Posted by: alan Jul 1 2009, 02:14 AM

I believe the short streak on the right is Phobos.

http://207.7.139.5/mars/spirit/navcam/2009-06-30/2N299595404EFFB1E5P1901R0M1.JPG

Posted by: fredk Jul 1 2009, 04:18 AM

I believe you're right.

Animation of Phobos rising in the west on sol 1951:


Posted by: nprev Jul 1 2009, 04:53 AM

Great animation, Fred!

It gave me another possible evening app idea. Looks like some of those streaks just might be sporadic (random non-shower) meteors. On Earth, due to a number of factors including season & time of day, the average rate at any locale is anywhere from 2 to maybe 20 per hour across the entire visible sky. I'm certain that we have no data at all about the rate of sporadic meteor occurrence anywhere else in the Solar System.
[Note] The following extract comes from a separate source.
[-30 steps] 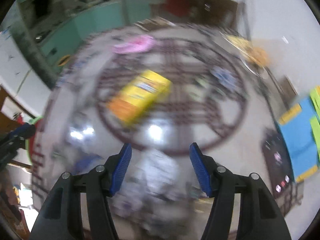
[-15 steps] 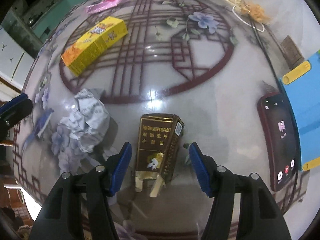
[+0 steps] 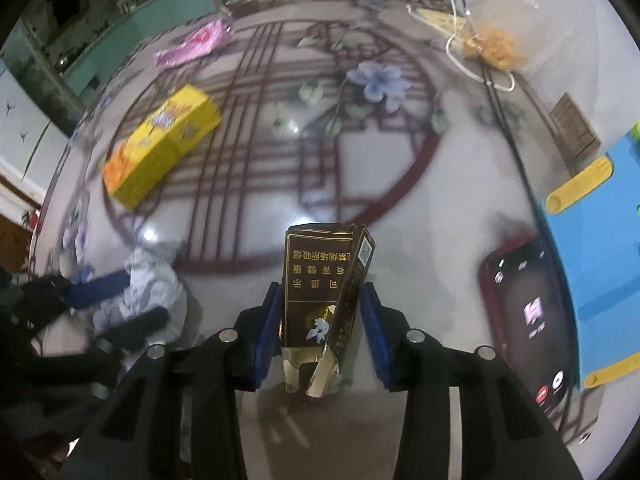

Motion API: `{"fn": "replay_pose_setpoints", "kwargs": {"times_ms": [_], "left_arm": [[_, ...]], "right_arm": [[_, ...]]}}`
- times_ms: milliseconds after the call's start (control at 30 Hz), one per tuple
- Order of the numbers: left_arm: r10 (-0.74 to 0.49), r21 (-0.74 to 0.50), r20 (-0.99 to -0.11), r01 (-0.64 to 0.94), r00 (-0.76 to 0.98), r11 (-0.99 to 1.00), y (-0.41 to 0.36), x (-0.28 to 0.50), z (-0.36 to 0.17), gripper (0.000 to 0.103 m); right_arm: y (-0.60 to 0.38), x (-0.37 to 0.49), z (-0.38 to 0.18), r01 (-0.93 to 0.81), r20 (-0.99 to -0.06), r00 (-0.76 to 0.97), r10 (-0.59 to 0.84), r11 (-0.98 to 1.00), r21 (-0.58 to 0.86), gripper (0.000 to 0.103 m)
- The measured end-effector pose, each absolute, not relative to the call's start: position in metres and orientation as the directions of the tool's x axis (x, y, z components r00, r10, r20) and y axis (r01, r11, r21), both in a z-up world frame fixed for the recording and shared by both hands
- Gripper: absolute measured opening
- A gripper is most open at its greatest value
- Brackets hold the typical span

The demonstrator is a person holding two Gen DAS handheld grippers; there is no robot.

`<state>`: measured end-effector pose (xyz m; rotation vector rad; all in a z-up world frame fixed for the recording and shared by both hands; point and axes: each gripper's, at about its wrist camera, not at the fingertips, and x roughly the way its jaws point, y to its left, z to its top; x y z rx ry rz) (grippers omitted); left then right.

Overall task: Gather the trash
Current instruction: 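Grasp the crumpled paper with the left gripper while the right grasps the gold cigarette box, then carry the crumpled paper and gold box over the red bucket with both grippers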

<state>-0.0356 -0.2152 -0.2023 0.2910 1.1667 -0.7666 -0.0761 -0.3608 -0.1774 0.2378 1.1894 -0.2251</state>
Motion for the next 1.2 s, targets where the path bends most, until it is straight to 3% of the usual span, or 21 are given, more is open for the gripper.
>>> {"fn": "replay_pose_setpoints", "kwargs": {"times_ms": [167,367,700,1200], "left_arm": [[-0.383,-0.192,-0.911,0.663,0.154,0.723,-0.215,-0.027,-0.211,0.048],[-0.395,-0.206,-0.908,0.672,0.140,0.711,-0.214,-0.025,-0.207,0.042],[-0.460,-0.192,-0.828,0.609,0.321,0.770,-0.174,0.003,-0.132,0.042],[-0.390,-0.156,-0.760,0.436,0.521,0.886,-0.105,0.034,-0.078,0.042]], "right_arm": [[-0.364,-0.065,-0.167,0.295,-0.922,0.384,-0.055,0.953,0.066,0.040],[-0.365,-0.051,-0.164,0.293,-0.915,0.401,-0.050,0.953,0.076,0.040],[-0.356,-0.026,-0.130,0.260,-0.870,0.492,-0.043,0.961,0.099,0.040],[-0.316,0.008,-0.094,0.142,-0.816,0.578,0.025,0.981,0.131,0.040]]}}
The rate of sporadics is highest just before sunrise as the piece of Earth or Mars you happen to be on faces the direction of the planet's orbital motion around the Sun. It could be well worth while to execute a predawn observation campaign for as many days as we can to get a rough meteor count. Might even get lucky & identify a Martian meteor shower or two!

Posted by: Astro0 Jul 1 2009, 09:54 AM

fredk - fantastic animation.
What I love are the clouds that are catching the evening light.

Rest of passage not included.